Prós
Good management Real business scenarios
Contras
I don’t agree with how this process works, especially regarding rerouted tickets. The idea of rerouting is to escalate cases that cannot be handled at expert level due to access limitations, sensitive data, or system restrictions. During the induction call, we are clearly told: “If you don’t know the solution, you should not claim the question.” However, this guidance conflicts with how reroutes are treated in practice. For example, last week I claimed 10 tickets and rerouted 7 of them — not because I didn’t know how to solve them, but because, as a Level 1 expert, I’m not allowed to access systems, sensitive data, or perform actions required to fully resolve the issue. Even in reroute cases, I still had to research, analyze, and spend time providing a proper response.
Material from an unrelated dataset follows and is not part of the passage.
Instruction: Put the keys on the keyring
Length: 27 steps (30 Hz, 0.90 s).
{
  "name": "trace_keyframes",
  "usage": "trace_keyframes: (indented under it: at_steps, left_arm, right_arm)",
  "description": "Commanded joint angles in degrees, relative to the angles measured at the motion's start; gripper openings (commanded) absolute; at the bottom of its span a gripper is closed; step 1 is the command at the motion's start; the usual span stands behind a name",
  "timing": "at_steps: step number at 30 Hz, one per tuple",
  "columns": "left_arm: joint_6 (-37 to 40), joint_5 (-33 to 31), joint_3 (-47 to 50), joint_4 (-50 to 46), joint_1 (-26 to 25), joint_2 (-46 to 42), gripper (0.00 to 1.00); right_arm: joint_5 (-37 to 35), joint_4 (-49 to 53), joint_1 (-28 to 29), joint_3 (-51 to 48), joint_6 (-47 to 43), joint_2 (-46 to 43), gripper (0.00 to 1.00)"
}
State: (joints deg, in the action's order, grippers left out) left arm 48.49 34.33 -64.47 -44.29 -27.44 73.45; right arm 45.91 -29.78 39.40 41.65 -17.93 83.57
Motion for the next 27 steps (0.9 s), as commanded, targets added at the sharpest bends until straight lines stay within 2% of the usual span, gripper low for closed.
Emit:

In the end, rerouting brings zero value to the expert, despite requiring real effort. It also makes me question whether many of the tickets assigned are simply “skipped” tickets from other experts who don’t want to spend time on low-value or complex cases. Another major issue is with Resolve tickets (the ones that actually have value). Users often don’t respond quickly — which is understandable — but that means experts may need to wait up to 21 days to maybe get paid. And even after those 21 days, the answer is still subject to QA review, which adds more uncertainty. The conclusion is frustrating: Reroute tickets = unpaid work, even though the company still benefits from the escalation. Resolvable tickets = long waiting periods with no payment guarantee. The only realistic way to make this worthwhile is to be an expert across many different technologies (SAP MM, GRC AC, CPI, BASIS, HP, SONY, AUTODESK, etc.). That way, you can handle 30–40 tickets a day and hope that maybe 10 of them per week are actually paid, resolvable questions. Overall, the model heavily favors the platform, while experts take on most of the risk and unpaid effort.